FIG. 3 is a schematic configuration diagram showing another example of a drive mechanism that reciprocates in the axial direction while rotating a roll, and a part of which is shown in cross section.

FIG. 4 is a perspective view showing an example of a schematic configuration of a roll coater according to the present invention.

FIG. 5 is a perspective view showing another example of the schematic configuration of the roll coater according to the present invention.

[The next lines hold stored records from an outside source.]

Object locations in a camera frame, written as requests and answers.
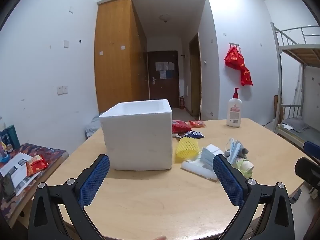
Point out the green pink tissue pack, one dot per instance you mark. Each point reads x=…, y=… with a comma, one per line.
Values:
x=245, y=166

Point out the black small device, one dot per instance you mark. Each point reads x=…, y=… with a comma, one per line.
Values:
x=7, y=187

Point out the white tissue pack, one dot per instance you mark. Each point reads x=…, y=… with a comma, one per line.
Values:
x=207, y=155

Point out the wooden wardrobe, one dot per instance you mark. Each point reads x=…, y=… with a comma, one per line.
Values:
x=115, y=67

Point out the light blue face mask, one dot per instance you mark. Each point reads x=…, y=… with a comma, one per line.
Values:
x=233, y=150

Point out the red orange packet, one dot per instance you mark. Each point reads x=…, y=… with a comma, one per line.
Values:
x=36, y=165

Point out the grey folded cloth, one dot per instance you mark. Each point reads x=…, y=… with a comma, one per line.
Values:
x=296, y=125

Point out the printed white papers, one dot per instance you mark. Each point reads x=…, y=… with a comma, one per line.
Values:
x=17, y=165

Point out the yellow foam net sleeve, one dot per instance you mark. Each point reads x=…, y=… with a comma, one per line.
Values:
x=186, y=151

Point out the brown wooden board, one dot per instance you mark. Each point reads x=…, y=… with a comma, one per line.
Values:
x=277, y=112

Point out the large red snack packet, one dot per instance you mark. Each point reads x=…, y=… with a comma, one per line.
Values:
x=181, y=127

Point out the white paper notice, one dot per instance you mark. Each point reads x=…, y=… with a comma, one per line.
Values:
x=161, y=66

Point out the white foam box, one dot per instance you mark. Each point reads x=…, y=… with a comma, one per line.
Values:
x=137, y=142

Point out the side table with patterned cloth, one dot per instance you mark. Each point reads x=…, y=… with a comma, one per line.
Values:
x=50, y=152

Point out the metal bunk bed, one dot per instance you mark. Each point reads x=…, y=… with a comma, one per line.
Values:
x=300, y=52

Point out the blue white snack packet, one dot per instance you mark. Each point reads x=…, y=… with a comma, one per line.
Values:
x=192, y=135

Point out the white pump lotion bottle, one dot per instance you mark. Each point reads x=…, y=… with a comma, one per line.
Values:
x=234, y=112

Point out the red fire extinguisher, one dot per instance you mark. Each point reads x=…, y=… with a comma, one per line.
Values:
x=182, y=103

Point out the red plastic bag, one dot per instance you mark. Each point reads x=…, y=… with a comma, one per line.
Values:
x=247, y=77
x=233, y=58

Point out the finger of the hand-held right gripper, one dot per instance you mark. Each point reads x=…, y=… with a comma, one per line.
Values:
x=306, y=170
x=312, y=149

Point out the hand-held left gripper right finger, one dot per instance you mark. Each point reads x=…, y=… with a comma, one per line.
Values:
x=227, y=180

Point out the white wall switch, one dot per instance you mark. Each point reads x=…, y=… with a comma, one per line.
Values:
x=66, y=43
x=65, y=89

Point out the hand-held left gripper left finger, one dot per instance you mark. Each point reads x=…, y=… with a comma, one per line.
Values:
x=93, y=180

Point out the white wall socket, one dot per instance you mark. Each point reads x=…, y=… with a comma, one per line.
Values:
x=59, y=90

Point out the dark brown door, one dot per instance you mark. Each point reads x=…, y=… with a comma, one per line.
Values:
x=163, y=90

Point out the small red snack packet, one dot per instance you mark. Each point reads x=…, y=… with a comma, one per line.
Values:
x=197, y=123

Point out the teal canister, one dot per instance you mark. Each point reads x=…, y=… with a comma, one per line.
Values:
x=13, y=137

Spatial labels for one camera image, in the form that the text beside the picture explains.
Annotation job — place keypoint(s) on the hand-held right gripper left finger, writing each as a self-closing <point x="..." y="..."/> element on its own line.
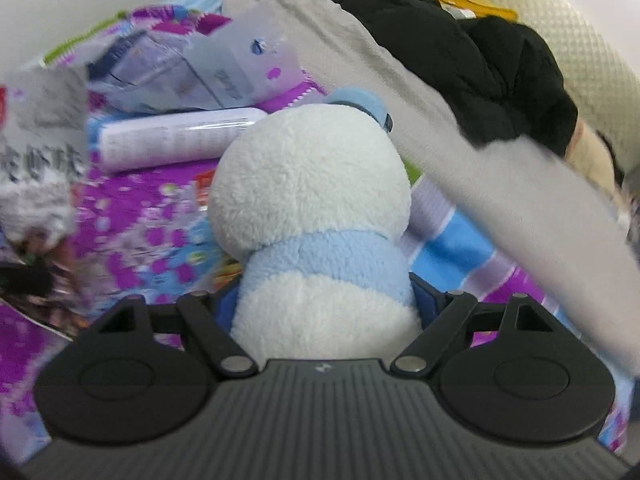
<point x="227" y="305"/>

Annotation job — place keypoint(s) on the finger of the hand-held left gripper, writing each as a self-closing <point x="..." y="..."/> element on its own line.
<point x="25" y="285"/>

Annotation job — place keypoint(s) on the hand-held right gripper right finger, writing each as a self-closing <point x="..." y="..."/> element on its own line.
<point x="425" y="300"/>

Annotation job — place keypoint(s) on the white red-label snack packet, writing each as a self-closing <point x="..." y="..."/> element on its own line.
<point x="40" y="160"/>

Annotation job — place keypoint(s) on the purple printed bed sheet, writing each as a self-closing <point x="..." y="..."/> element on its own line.
<point x="150" y="240"/>

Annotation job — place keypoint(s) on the orange print snack packet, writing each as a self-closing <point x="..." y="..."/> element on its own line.
<point x="205" y="190"/>

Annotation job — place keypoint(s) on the grey blanket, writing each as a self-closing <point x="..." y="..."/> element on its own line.
<point x="500" y="170"/>

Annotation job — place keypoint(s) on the white spray can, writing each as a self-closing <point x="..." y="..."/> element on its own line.
<point x="170" y="137"/>

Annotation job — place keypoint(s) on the beige pillow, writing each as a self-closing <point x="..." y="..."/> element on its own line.
<point x="590" y="160"/>

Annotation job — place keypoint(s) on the black jacket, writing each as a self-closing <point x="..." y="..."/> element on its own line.
<point x="475" y="70"/>

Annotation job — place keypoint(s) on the clear plastic bag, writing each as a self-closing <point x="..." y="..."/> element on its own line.
<point x="200" y="70"/>

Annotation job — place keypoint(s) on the cream quilted headboard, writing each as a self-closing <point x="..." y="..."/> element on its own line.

FIG. 6 is a perspective view showing still another example of the schematic configuration of the roll coater according to the present invention.

[Explanation of symbols]

 2, 74, 80 Applicator roll 4, 82 Offset roll 6, 84 Pick-up roll 8, 78, 88 Storage tank 10, 50 roll 12, 14, 52, 54 Roll rotation spindle 16, 56 Bearing 18 Driven gear 20 Roll rotation drive motor 28 Drive gear 30, 68 Groove cam 32, 70 Groove cam groove 34, 72 Cam follower 36 L-shaped link plate 38 L-shaped link plate fulcrum 40 Link rod 42 Roll direct drive motor 44 Rotation of drive motor Shaft 46 Rotating Plate 58 Spline Shaft 60 Coupling Cylindrical Member Having Boss Hole 64 Drive Motor 76 Coating Liquid Supply Roll (Pickup Roll) 86 Squeegee Roll W Substrate

 ─────────────────────────────────────────────────── ─── Continuation of front page (72) Yoshito Ishizaki Inventor Yoshihito Ishizaki 1 480 Takamiya-cho, Hikone City, Shiga Dai Nippon Screen Mfg. Co., Ltd. Hikone District Office (72) Inventor Yasuyuki Kurisu 1-chome Kamisakabe, Amagasaki City, Hyogo 2-1 No. 1 in Optrex Co., Ltd. Amagasaki factory

Claims (3)

[Claims] 1. An applicator roll, the peripheral surface of which is brought into contact with the surface of a substrate conveyed in the horizontal direction to transfer the coating liquid from the peripheral surface to the surface of the substrate, and the coating liquid is supplied to the peripheral surface of the applicator roll. A roll coater comprising a coating liquid supply roll or a coating liquid supply roll unit composed of a plurality of rolls, wherein at least one roll of the coating liquid supply roll or the coating liquid supply roll unit is A roll coater, which is provided with a linear moving means that supports the roll so as to be reciprocally movable in the axial direction and linearly reciprocates the roll. 2. The roll coater according to claim 1, wherein the linear moving means includes a groove cam fixed to a rotation shaft of the roll and a cam follower engaging with the groove of the groove cam. 3. The groove cam has a groove formed in a circumferential direction orthogonal to the rotation supporting shaft of the roll, and the cam follower has one end of an L-shaped link plate which is L-shaped and rotates about a bending portion as a fulcrum. Eccentric position of a rotary disc fixed to the drive shaft and the other end of the L-shaped link plate is pivotally attached to one end of the link member, and the other end of the link member is fixed to the rotary shaft of the drive motor. The roll coater according to claim 2, wherein the linear movement means is formed by being axially attached to the roll coater.